Tenerife holds two landscapes that have no business being on the same island. One is volcanic, almost Martian — ash and lava rock and a summit that punches through the clouds. The other is ancient and dripping and green, a laurisilva forest that feels older than the concept of time. I did both in one day, which was perhaps not the most sensible decision but was absolutely the right one.
Starting in the dark
The plan for El Teide is always the same: start early enough to reach the summit crater for sunrise. Early in this context means leaving before 2am. You drive up to the national park in darkness, headlights cutting through empty roads, the temperature dropping quickly as you gain altitude. By the time you park and lace your boots, it is cold and quiet and the only light is from the stars, which at this elevation are genuinely overwhelming.

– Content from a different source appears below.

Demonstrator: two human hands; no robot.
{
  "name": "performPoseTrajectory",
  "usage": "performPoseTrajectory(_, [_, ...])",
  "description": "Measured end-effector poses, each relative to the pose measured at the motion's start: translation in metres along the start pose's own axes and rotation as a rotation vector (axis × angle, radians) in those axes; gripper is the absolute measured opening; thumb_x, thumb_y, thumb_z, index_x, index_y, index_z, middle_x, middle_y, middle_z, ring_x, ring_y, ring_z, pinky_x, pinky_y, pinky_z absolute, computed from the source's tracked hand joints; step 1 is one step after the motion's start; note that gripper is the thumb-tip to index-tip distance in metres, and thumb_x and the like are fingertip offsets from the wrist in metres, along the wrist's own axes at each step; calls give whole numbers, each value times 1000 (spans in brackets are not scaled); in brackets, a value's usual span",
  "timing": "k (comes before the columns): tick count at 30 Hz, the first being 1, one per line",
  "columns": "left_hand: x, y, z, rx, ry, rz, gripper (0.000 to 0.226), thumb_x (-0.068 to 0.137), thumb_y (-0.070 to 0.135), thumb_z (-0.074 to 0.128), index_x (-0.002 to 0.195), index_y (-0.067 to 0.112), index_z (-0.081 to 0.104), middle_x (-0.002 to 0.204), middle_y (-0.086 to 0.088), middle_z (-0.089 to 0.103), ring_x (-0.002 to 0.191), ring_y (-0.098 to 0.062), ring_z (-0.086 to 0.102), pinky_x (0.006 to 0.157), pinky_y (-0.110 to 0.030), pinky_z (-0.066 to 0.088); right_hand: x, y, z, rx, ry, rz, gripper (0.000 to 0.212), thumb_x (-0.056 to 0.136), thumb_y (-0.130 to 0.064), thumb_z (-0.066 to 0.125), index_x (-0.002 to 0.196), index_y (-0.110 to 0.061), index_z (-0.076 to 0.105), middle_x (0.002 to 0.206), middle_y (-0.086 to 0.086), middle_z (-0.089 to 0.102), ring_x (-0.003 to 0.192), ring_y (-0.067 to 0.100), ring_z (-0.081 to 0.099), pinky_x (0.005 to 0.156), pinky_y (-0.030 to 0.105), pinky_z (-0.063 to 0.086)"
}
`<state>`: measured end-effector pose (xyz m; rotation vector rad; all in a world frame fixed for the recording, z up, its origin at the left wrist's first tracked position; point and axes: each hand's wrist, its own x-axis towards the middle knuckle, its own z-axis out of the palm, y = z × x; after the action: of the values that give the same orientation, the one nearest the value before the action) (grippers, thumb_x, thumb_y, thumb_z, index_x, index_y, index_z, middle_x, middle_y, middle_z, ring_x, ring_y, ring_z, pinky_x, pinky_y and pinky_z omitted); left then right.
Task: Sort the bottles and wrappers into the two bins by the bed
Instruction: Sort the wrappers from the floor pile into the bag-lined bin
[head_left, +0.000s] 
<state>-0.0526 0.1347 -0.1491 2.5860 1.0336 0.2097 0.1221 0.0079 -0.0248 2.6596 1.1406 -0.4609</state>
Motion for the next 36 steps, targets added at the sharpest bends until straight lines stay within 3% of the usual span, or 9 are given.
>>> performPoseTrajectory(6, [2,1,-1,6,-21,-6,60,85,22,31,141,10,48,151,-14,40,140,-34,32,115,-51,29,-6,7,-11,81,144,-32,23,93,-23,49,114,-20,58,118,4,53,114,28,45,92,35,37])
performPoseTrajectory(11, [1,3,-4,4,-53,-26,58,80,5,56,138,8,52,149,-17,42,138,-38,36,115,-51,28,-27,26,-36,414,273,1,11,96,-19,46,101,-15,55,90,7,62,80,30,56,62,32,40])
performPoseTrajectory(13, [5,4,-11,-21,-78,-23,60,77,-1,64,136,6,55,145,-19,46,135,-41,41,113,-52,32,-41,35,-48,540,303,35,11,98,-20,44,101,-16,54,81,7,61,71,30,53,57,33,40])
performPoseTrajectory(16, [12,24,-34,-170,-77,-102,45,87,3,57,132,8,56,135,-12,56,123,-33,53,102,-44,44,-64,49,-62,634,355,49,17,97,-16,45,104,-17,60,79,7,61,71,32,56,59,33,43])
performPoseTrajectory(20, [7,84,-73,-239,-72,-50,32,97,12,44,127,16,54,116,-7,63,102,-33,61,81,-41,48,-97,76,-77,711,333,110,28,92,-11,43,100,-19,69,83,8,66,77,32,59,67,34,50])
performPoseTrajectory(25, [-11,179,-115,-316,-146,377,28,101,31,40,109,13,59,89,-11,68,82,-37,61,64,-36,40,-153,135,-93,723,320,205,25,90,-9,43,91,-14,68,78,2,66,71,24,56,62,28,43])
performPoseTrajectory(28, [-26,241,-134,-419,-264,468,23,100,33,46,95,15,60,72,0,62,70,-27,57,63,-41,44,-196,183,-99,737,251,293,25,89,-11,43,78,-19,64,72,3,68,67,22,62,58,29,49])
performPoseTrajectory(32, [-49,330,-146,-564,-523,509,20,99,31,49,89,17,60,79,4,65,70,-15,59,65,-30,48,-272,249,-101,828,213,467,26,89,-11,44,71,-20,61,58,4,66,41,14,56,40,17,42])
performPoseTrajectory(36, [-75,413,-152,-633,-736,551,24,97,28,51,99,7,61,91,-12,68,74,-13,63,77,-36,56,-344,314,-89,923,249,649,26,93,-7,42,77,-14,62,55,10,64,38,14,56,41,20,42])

2am at the El Teide trailhead. Cold. Dark. Exactly right.
The path up through the natural park in the dark is disorienting in the best way. You see the moon moving across the lava fields, the outline of the crater against the stars, and occasionally another headtorch far ahead on the trail — proof that someone else made this same choice.
The natural park at night. Lunar, silent, and completely unlike anything I'd seen before.
The light arriving
The sunrise above the clouds on El Teide is one of those things that photographs don't fully capture — not because it isn't photogenic, but because what makes it extraordinary is the silence and the cold and the fact that you earned it. The cloud layer sits below you, flat and pink in the first light, and the shadow of the volcano stretches across it like a perfect triangle pointing west. You stand there at the highest point in Spain and feel, for a moment, that the world is extremely manageable from up here.
Above the clouds. The sun arriving. No amount of tired feels like much up here.
The wind at the summit is real and consistent and doesn't care about your jacket. You lean into it slightly and it pushes back. It is one of those physical conversations with a place that you remember later, not just the view but the feeling of the air.
High on El Teide. Wind-blown. Refusing to complain about it.
The other Tenerife
After the summit, after sleep, after food — the Anaga. If El Teide is the Tenerife of postcards, the Anaga Rural Park in the northeast is the one nobody tells you about. It is a laurisilva forest, a relict of the ancient subtropical forest that once covered much of Europe and has survived here because of the specific combination of altitude and trade wind cloud. The trees are draped in moss. The paths disappear into mist. Everything is green in seventeen slightly different ways.
The Anaga forest. A path that looks exactly like the beginning of a fairy tale, and feels like one too.
There is no view in the Anaga. Instead there is texture — the sound of water you can't see, the smell of wet earth, the way the light filters through layers of leaves and mist so that everything glows faintly green. After a morning of volcanic exposure and enormous sky, it felt like stepping into a different category of world entirely.
Fog so thick you walk by feel. The Anaga doesn't show itself all at once.
I walked for two hours without seeing another person. The mist moved around me and the birds made sounds I didn't recognise and at no point did I know exactly where I was going, which turned out to be completely fine. Tenerife, it turns out, is an island you can get lost in twice in one day — once above the clouds, and once in the green.